* **Task objective**:
From the material below, retype exactly the lines that begin at the line with "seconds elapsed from" and end after the line with "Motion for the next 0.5"; pictures stay out of the copy.

Data for the task: Begin

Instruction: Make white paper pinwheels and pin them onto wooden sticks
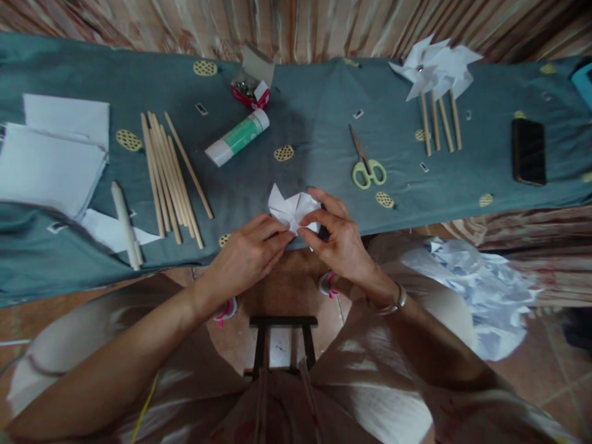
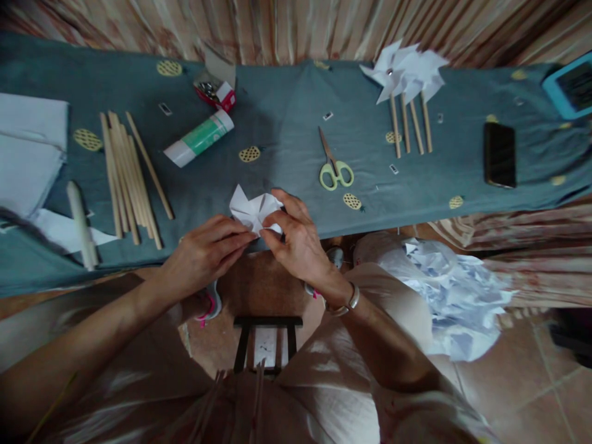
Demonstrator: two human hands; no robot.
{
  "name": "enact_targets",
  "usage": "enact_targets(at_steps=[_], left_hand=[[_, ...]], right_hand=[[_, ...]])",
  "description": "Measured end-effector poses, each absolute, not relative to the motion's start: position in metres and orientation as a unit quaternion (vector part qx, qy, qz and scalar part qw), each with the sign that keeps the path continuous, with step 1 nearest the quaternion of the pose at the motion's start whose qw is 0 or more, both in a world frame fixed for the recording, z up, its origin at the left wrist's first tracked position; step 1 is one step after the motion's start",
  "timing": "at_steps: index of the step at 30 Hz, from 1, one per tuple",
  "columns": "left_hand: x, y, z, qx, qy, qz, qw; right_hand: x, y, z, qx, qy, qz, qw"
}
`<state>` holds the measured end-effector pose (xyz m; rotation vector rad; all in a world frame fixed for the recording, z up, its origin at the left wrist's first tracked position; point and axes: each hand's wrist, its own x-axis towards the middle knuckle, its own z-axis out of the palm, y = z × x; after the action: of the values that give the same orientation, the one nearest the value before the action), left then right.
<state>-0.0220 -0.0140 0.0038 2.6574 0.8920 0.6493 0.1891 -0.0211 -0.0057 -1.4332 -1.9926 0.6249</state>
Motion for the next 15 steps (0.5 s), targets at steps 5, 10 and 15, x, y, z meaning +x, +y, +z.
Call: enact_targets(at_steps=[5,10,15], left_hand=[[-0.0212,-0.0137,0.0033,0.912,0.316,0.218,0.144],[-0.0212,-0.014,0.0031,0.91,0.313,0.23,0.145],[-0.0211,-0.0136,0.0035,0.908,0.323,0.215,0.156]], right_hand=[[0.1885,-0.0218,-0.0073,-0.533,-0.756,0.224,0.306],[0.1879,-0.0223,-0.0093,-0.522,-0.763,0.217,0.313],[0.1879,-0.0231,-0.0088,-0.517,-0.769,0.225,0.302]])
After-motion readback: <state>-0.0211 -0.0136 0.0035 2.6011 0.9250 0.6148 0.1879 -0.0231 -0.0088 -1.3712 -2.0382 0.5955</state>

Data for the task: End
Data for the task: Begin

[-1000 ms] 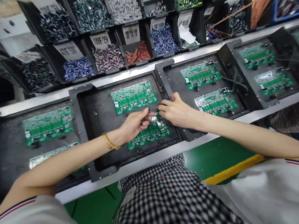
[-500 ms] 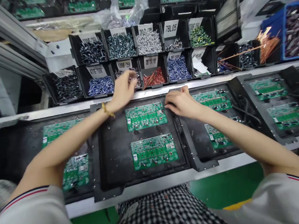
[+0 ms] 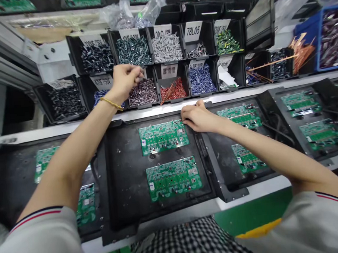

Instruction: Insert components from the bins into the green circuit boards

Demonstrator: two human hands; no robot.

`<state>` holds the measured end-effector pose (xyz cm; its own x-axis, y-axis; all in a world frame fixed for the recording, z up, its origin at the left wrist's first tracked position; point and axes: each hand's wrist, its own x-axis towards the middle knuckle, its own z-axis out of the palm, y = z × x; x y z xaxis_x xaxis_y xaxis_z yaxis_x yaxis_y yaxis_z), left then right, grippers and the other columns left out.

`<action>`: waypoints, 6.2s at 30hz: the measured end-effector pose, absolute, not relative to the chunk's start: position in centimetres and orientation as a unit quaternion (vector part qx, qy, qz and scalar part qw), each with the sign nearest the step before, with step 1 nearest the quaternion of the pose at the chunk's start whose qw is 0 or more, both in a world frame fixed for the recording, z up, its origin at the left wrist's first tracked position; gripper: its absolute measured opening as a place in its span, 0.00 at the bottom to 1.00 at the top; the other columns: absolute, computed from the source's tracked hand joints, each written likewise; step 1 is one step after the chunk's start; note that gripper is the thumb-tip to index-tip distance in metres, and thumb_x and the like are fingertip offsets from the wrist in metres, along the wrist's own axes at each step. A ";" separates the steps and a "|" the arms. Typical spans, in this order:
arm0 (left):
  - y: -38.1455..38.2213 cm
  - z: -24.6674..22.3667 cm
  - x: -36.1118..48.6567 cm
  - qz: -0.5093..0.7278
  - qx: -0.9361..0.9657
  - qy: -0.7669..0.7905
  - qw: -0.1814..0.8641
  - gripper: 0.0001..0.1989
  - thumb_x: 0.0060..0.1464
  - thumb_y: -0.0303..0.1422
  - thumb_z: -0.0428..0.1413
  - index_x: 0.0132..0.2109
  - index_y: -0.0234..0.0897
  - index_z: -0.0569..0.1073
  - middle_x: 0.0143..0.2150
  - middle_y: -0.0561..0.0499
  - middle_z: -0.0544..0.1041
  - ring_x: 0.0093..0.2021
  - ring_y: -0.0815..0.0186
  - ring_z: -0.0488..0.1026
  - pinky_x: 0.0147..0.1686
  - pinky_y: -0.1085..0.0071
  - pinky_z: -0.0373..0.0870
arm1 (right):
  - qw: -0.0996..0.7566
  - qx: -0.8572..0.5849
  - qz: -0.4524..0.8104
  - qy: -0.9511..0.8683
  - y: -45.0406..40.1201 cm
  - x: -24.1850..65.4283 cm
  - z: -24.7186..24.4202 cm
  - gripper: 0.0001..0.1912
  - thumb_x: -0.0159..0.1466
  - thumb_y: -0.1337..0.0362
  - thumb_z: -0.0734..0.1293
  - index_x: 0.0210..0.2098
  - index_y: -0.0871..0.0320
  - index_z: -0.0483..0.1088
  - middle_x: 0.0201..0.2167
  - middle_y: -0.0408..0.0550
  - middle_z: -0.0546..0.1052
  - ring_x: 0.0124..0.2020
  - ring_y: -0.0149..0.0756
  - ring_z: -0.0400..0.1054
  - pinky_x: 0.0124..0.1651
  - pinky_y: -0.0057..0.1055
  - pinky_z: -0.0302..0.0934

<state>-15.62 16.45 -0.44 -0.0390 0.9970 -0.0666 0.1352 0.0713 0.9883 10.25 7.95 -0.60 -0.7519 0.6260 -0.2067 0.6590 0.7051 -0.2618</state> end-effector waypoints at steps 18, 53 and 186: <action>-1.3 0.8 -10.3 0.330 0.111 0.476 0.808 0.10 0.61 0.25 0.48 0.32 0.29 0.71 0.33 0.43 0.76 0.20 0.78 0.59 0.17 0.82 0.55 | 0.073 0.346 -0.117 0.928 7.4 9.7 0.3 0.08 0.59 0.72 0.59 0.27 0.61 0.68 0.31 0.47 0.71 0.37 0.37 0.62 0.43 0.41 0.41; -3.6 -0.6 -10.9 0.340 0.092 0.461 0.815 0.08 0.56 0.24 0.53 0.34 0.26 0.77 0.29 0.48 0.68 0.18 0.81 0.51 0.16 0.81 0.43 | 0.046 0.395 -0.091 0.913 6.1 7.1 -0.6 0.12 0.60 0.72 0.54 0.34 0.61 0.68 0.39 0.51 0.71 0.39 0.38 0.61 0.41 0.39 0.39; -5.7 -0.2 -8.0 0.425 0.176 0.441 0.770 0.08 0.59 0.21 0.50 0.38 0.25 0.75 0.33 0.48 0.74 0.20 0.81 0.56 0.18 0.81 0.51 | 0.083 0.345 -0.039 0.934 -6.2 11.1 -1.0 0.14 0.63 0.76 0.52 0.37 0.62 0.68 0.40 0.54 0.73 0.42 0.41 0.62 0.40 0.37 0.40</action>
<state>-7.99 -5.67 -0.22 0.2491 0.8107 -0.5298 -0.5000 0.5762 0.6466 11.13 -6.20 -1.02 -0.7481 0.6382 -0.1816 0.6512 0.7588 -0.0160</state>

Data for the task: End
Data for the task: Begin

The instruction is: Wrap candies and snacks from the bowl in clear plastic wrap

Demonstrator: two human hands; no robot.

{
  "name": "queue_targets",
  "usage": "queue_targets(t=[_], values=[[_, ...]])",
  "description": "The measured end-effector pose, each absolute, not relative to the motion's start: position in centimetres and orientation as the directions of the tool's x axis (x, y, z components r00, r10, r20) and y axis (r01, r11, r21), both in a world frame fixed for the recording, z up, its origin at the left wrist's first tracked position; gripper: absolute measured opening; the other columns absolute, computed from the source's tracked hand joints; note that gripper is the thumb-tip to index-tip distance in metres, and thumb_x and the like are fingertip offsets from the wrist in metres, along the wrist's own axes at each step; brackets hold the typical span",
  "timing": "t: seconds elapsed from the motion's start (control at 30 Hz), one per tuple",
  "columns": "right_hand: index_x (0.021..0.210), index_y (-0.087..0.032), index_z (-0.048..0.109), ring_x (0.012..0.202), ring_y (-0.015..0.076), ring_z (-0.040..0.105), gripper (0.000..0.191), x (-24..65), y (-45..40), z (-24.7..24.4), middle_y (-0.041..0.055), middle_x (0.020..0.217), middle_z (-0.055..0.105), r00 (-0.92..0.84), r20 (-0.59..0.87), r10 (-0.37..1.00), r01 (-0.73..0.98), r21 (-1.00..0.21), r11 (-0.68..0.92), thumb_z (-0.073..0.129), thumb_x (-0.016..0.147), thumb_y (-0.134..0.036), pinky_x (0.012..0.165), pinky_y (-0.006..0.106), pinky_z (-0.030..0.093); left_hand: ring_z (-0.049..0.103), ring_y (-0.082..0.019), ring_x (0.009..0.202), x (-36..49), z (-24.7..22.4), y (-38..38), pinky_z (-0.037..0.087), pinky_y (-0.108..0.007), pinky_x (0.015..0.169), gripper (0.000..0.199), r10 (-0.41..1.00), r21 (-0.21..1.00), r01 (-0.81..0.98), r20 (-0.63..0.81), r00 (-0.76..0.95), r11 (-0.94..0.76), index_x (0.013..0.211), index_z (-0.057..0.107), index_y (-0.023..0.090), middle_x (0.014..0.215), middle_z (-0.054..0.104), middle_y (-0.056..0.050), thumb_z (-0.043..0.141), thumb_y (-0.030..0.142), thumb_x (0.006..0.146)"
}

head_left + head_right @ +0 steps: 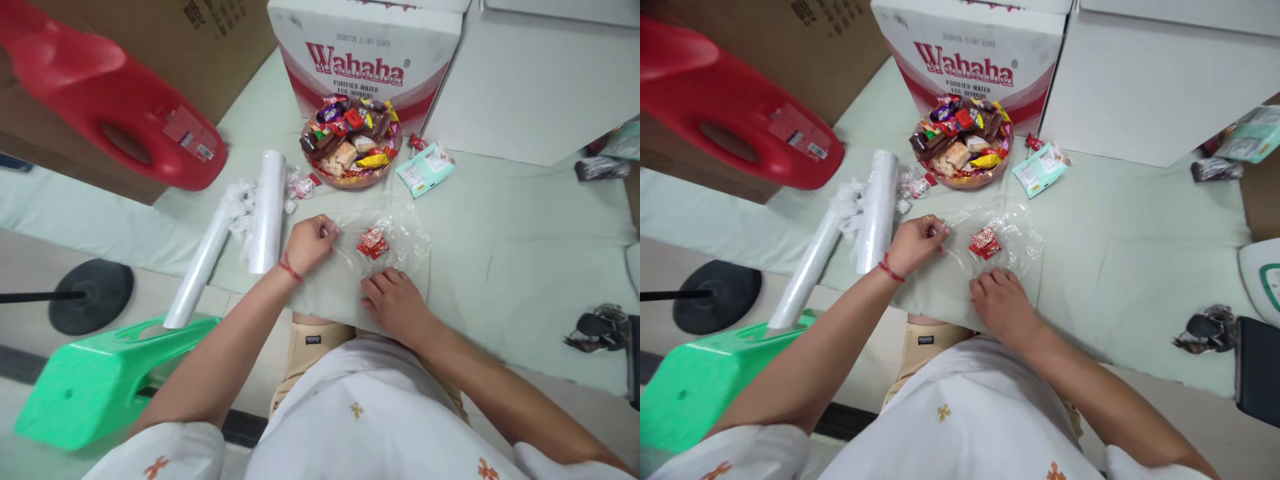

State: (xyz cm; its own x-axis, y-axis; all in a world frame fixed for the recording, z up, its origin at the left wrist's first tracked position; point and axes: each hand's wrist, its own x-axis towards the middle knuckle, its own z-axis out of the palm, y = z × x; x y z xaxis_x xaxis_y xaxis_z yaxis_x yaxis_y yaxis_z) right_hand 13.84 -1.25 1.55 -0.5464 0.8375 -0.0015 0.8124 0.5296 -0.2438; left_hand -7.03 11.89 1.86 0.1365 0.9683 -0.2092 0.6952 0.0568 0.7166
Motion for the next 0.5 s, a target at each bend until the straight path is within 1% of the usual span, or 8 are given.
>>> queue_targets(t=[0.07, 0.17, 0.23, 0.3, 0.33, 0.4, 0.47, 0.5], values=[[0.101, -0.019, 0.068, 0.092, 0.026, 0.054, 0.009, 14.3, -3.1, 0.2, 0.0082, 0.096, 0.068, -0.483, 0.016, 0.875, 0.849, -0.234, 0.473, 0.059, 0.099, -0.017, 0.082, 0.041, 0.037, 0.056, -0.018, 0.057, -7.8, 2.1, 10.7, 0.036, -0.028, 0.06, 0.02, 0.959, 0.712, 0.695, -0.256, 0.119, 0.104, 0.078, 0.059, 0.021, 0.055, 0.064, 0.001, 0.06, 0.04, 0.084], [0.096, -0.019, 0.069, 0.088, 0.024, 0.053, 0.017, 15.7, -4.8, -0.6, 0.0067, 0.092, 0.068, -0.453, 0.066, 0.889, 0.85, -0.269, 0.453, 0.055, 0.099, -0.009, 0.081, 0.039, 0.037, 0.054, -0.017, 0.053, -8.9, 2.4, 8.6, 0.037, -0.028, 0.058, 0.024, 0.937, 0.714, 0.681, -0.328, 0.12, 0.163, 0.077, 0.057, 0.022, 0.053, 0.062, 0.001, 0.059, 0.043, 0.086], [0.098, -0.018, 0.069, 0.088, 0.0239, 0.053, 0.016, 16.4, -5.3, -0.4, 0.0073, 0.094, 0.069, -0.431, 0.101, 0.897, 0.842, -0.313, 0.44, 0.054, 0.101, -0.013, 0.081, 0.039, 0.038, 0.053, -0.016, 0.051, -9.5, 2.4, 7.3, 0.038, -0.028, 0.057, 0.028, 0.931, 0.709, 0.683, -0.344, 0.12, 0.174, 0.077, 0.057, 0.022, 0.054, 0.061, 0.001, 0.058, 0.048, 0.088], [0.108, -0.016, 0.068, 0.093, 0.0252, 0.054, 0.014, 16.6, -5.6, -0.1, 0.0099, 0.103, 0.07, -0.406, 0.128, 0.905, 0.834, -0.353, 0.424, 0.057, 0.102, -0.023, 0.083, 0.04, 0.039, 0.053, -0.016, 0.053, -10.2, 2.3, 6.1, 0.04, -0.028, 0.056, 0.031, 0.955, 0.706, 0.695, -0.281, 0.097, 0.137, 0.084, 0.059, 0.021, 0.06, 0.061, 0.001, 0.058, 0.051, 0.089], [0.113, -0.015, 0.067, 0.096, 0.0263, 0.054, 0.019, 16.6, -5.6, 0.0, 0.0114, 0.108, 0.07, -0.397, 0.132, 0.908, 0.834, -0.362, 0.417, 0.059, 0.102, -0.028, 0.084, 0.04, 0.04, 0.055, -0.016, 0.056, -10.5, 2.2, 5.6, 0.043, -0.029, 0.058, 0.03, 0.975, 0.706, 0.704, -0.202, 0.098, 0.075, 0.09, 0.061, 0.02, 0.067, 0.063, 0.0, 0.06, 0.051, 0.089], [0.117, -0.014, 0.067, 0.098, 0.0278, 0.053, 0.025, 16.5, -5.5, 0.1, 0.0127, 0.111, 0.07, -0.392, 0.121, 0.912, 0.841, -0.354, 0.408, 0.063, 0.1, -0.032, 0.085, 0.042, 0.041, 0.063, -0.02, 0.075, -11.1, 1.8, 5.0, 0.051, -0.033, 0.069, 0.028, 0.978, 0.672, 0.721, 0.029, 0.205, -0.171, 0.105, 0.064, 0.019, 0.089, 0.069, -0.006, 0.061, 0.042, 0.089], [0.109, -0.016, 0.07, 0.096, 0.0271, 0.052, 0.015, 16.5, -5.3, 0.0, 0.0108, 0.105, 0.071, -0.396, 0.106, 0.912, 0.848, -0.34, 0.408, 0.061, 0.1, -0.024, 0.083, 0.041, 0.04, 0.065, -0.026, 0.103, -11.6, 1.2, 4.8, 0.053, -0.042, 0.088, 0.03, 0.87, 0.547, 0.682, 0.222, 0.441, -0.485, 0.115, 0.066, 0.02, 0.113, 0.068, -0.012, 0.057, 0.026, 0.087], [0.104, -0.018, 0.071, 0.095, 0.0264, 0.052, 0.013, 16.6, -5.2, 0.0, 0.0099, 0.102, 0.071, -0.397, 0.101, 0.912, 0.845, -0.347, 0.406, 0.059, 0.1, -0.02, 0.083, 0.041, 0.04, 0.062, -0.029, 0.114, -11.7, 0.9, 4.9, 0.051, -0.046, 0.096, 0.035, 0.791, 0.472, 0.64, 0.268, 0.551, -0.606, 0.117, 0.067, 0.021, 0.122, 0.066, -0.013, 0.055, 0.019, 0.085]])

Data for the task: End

* **Answer to the problem**:
  "timing": "t: seconds elapsed from the motion's start (control at 30 Hz), one per tuple",
  "columns": "right_hand: index_x (0.021..0.210), index_y (-0.087..0.032), index_z (-0.048..0.109), ring_x (0.012..0.202), ring_y (-0.015..0.076), ring_z (-0.040..0.105), gripper (0.000..0.191), x (-24..65), y (-45..40), z (-24.7..24.4), middle_y (-0.041..0.055), middle_x (0.020..0.217), middle_z (-0.055..0.105), r00 (-0.92..0.84), r20 (-0.59..0.87), r10 (-0.37..1.00), r01 (-0.73..0.98), r21 (-1.00..0.21), r11 (-0.68..0.92), thumb_z (-0.073..0.129), thumb_x (-0.016..0.147), thumb_y (-0.134..0.036), pinky_x (0.012..0.165), pinky_y (-0.006..0.106), pinky_z (-0.030..0.093); left_hand: ring_z (-0.049..0.103), ring_y (-0.082..0.019), ring_x (0.009..0.202), x (-36..49), z (-24.7..22.4), y (-38..38), pinky_z (-0.037..0.087), pinky_y (-0.108..0.007), pinky_x (0.015..0.169), gripper (0.000..0.199), r10 (-0.41..1.00), r21 (-0.21..1.00), r01 (-0.81..0.98), r20 (-0.63..0.81), r00 (-0.76..0.95), r11 (-0.94..0.76), index_x (0.013..0.211), index_z (-0.057..0.107), index_y (-0.023..0.090), middle_x (0.014..0.215), middle_z (-0.054..0.104), middle_y (-0.056..0.050), thumb_z (-0.043..0.141), thumb_y (-0.030..0.142), thumb_x (0.006..0.146)"
}

head_left + head_right @ +0 steps: 

State: (xyz cm; its own x-axis, y-axis; all in a world frame fixed for the recording, z up, its origin at the left wrist's first tracked position; point and axes: each hand's wrist, its own x-axis towards the middle knuckle, its own z-axis out of the palm, y = z × x; x y z xaxis_x xaxis_y xaxis_z yaxis_x yaxis_y yaxis_z) right_hand 13.84 -1.25 1.55 -0.5464 0.8375 -0.0015 0.8124 0.5296 -0.2438; left_hand -7.03 11.89 1.86 0.1365 0.9683 -0.2092 0.6952 0.0568 0.7166
Motion for the next 0.5 s, a target at each bend until the straight path is within 1% of the usual span, or 8 are given.

Work on the exercise is finished.